Ante esta situación, España tiene que hacer valer, sin duda alguna, esfuerzo asumidos para con los socios: frente al enfoque del 2%, un enfoque de bandera que resalte esta participación en las misiones internacionales en todo el mundo. Pero ha de ser consciente al mismo tiempo de que con recursos tan limitados, y especialmente con un ministerio en serios apuros financieros, va a ser difícil mantener este nivel en el medio plazo. La problemática económica-financiera es una amenaza que puede comprometer críticamente los buenos deseos políticos. Seguir adhiriéndose a nuevas iniciativas, apostar por nuevos ciclos inversores o tratar de liderar nuevos espacios como el de la ciberseguridad, parecen propósitos aventurados, cuando menos, ante tal tesitura. Por estas razones, las preguntas que se habrían de formular es anterior a todas estas cuestiones: política común de seguridad y defensa, ¿para qué? ¿En qué se traduce este compromiso? ¿Hasta dónde se está dispuesto a actuar? ¿Bajo qué parámetros? No se aprecian respuestas claras al respecto desde la posición española.
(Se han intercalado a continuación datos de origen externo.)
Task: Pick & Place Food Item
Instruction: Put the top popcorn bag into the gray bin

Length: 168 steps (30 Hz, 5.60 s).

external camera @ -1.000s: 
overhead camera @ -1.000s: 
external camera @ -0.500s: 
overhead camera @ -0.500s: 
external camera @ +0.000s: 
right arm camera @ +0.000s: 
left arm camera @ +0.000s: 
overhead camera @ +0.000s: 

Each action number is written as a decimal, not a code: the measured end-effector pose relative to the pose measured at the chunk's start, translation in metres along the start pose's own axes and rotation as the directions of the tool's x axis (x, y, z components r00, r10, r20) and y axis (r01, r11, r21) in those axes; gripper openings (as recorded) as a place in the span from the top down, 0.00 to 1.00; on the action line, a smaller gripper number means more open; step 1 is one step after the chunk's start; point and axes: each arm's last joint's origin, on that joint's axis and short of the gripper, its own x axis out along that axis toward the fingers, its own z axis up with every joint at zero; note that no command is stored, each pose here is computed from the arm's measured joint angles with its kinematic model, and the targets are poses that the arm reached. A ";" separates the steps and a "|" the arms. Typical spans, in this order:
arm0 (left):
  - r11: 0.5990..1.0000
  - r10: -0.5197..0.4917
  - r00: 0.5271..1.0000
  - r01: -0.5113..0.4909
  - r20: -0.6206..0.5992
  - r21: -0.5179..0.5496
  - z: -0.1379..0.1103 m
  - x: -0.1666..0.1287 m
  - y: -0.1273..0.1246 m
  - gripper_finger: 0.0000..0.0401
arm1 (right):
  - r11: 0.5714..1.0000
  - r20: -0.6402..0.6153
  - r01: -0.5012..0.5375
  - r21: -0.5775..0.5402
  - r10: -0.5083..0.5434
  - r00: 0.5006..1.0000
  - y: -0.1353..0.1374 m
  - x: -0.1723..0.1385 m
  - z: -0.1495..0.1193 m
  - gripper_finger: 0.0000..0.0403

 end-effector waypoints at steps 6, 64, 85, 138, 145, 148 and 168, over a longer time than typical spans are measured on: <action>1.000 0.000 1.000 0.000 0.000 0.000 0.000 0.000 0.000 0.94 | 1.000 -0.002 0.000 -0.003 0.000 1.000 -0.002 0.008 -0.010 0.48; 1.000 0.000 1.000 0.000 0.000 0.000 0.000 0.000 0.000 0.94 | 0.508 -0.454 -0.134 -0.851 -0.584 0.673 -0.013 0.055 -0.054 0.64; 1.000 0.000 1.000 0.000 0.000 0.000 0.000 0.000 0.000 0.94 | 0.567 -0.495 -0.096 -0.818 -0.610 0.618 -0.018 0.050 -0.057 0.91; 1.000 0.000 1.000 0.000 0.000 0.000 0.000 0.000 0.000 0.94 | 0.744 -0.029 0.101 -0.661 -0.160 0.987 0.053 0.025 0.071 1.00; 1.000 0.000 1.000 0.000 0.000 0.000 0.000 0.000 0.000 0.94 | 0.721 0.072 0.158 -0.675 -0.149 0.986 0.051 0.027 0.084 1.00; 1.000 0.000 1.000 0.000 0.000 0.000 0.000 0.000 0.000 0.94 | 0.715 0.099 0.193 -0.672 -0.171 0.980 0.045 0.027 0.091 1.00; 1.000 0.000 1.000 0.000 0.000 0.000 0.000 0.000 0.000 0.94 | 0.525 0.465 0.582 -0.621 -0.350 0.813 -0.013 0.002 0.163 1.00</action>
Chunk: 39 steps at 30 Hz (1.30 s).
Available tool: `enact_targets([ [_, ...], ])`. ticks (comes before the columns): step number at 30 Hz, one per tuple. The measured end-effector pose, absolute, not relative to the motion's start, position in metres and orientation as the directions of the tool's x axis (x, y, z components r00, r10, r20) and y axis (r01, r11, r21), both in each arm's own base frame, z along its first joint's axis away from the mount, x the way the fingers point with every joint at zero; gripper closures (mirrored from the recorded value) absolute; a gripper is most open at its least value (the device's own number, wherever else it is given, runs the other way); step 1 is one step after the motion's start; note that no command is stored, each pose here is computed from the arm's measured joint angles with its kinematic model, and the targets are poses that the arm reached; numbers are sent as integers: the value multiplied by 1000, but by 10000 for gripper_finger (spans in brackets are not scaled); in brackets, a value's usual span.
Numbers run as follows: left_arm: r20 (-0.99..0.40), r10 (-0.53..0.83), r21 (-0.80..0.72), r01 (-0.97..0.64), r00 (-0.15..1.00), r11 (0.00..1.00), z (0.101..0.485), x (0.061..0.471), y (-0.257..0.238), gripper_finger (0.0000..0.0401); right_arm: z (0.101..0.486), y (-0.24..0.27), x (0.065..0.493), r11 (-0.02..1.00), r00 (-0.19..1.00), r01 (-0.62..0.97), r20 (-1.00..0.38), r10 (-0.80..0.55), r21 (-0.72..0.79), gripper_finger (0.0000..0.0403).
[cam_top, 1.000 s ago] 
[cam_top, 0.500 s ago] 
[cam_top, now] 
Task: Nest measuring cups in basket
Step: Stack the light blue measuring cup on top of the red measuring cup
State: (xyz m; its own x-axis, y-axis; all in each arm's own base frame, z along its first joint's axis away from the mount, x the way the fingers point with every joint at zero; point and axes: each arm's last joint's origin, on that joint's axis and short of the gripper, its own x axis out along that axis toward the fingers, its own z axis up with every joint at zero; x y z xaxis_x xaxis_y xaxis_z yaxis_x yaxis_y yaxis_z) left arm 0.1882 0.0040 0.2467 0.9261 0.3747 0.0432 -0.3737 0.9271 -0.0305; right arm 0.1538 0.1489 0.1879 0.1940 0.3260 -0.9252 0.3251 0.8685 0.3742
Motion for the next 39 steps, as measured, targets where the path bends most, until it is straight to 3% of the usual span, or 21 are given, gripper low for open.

La cultura estratégica falla aquí y así las diferentes estrategias no plantean claramente las prioridades a seguir, a través de qué fórmulas o con qué recursos se cuenta. Fines, modos y medios han de entrelazarse primero en la posición española para conformar un perfil relevante. Este debate político, luego democrático, tiene que realizarse.

En suma, la coyuntura que atraviesa la Unión Europea es una buena oportunidad para asumir mayor protagonismo, compromisos e influencia. Pero de ello se desprenden unas responsabilidades y obligaciones que igualmente han de ser contraídas. La seguridad ya no es sólo defensa tradicional, pero ésta no ha perdido su razón de ser. En ese equilibrio entre seguridad y desarrollo, las respuestas a las crisis han de contemplar todo el espectro de intervención. España puede ayudar a estructurar un poder inteligente europeo que aúne capacidades civiles y militares, con un enfoque anticipativo y proactivo que resultará fundamental para responder a muchos de los retos de seguridad y desarrollo presentes y futuros. Más aún si los países europeos, entonces también los españoles, desean jugar algún papel significativo en el escenario internacional. Por eso España tiene que definir su estrategia.

En conclusión, este momentum ha de estar respaldado por una reflexión estratégica que guíe el empleo del instrumento militar y oriente, en general, la política de seguridad y defensa. Sólo de este modo los decisores políticos podrán contar con todas las herramientas para la gestión de crisis: tanto para no renunciar a ninguna capacidad como para no dar respuestas sólo en términos de seguridad y defensa a problemas de otra entidad.